現状のワークフローでは、複雑な2D配筋図を描いた後に、3Dモデルを作成し、両者の整合を確認するという、二重作業が生産性向上の足かせとなっていたからです。

特にボックスカルバートなど、躯体形状が複雑な構造物では、設計者一人が数十時間、あるいは100時間以上をかけるケースもあり、二重作業による手戻りが、設計品質や納期にも影響していました。

こうした課題を解決しようと、建設技術研究所大林組八千代エンジニヤリングテラドローンの4社は、共同開発してきた配筋BIM/CIMツールに、新機能を実装しました。

ボックスカルバートなどのBIM/CIMモデルや配筋モデルを自動生成したうえに、

ナ、ナ、ナ、ナント、

2D図面も同時生成

する機能なのです。(テラドローンのプレスリリースはこちら

配筋の3Dモデルから2D図面を自動生成するツールの操作画面イメージ(以下の資料:テラドローン)

配筋の3Dモデルから2D図面を自動生成するツールの操作画面イメージ(以下の資料:テラドローン)

このツールは、AutoCADのアドオンツールとして開発されました。設計条件や施工条件をパラメータとして入力すると、3D配筋モデルと2D配筋図を同時に自動生成・連動させることができます。

これにより図面とモデル間で完全に整合性が保たれ、設計条件を変更した時も即座に反映されるため、設計・施工段階での手戻りを大きく防止します。
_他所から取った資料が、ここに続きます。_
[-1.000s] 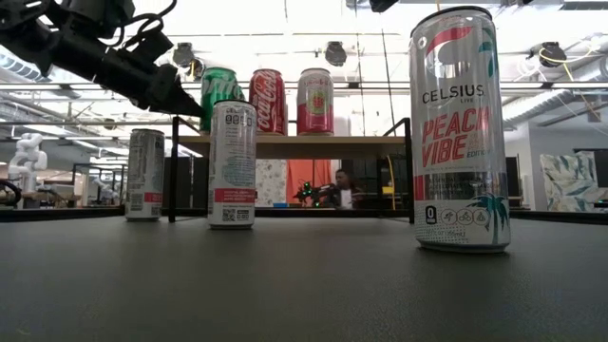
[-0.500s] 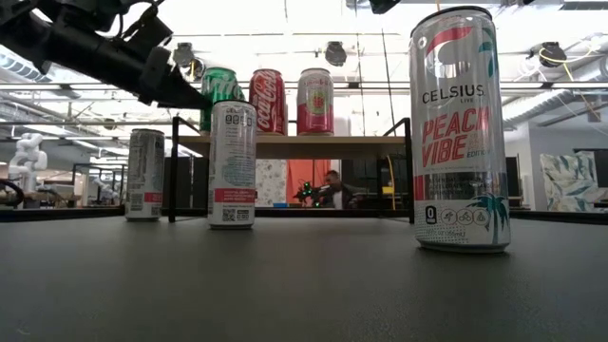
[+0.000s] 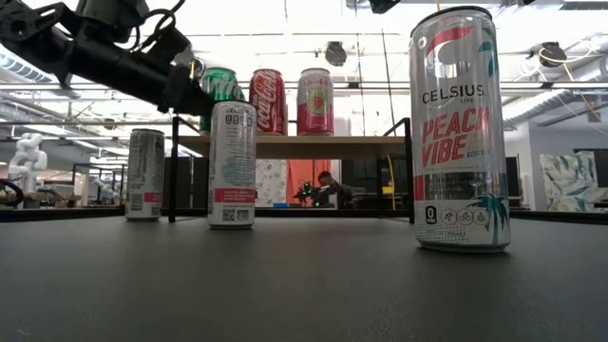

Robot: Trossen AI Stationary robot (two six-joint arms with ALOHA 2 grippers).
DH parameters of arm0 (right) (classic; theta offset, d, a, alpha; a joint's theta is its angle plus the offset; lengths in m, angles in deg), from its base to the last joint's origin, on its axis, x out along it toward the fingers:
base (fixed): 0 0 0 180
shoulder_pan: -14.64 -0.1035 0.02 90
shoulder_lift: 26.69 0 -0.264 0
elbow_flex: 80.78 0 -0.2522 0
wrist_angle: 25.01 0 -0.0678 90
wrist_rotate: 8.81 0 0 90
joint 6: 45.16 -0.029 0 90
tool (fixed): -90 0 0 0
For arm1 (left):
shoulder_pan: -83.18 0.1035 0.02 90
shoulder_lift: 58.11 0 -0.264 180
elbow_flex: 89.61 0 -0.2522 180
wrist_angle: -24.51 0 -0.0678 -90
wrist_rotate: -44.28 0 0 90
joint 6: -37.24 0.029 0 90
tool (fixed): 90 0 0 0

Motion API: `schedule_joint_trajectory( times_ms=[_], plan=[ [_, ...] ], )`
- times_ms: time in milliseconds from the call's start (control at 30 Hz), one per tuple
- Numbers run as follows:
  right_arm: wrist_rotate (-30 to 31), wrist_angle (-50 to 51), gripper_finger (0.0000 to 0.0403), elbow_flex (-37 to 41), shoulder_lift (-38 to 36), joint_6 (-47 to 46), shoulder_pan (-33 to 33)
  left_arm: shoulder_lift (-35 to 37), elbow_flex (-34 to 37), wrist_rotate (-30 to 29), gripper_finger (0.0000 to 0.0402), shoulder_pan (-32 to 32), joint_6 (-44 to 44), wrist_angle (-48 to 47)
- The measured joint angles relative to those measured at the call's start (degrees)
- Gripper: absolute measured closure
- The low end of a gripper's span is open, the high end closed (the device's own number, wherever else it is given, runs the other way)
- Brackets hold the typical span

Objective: Place canned beverage on shelf
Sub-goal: Put the green soda can on the shelf aligned with the other green soda cans, then put the top white soda can on the shelf

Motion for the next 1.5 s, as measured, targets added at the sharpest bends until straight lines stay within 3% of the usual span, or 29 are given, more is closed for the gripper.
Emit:
schedule_joint_trajectory(
  times_ms=[1000, 1267, 1500],
  plan=[
    [0.0, 0.7, 0.0044, 0.0, 0.0, -0.7, -0.1, -0.2, 0.0, -3.3, 0.0204, 0.4, -0.7, -0.7],
    [0.0, 2.0, 0.0044, 0.0, 0.0, -4.2, -0.1, -0.1, 0.0, -4.2, 0.0204, -7.8, -5.0, -0.7],
    [0.4, 9.4, 0.0044, -0.5, -3.0, -10.6, -0.3, -0.1, 0.0, -15.4, 0.0204, -19.3, -8.1, -0.7]
  ],
)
3Dモデルと2D図面を連動させて配筋図や鉄筋数量表、加工図を作成するワークフロー

3Dモデルと2D図面を連動させて配筋図や鉄筋数量表、加工図を作成するワークフロー

このツールには鉄筋数量表や加工図も自動生成する機能が備わっています。

単ボックスカルバートのほか、2連ボックスカルバートやU型擁壁にも対応しています。

配筋図作成の「オートメーション化」により、従来の方法だと約115時間かかっていた配筋図の作成は、10時間へと

10分の1以下に激減

します。

このツールの3Dモデル、2D配筋図作成の省力化効果

このツールの3Dモデル、2D配筋図作成の省力化効果

今後は図面の体裁調整や、グラフィカルな入力システムの開発も進める予定です。

テラドローンでは、汎用構造物を対象に2DCAD感覚で配筋のBIM/CIMモデルを作成する「3D配筋X」という製品を開発・販売しており、配筋図作成の生産性は5倍とされています。(詳しくは、3D配筋Xのサクセスストーリーを参照

4社共同で開発した今回のツールは、工種をカルバートなどに絞ることで、生産性をさらに向上させたものと言えそうです。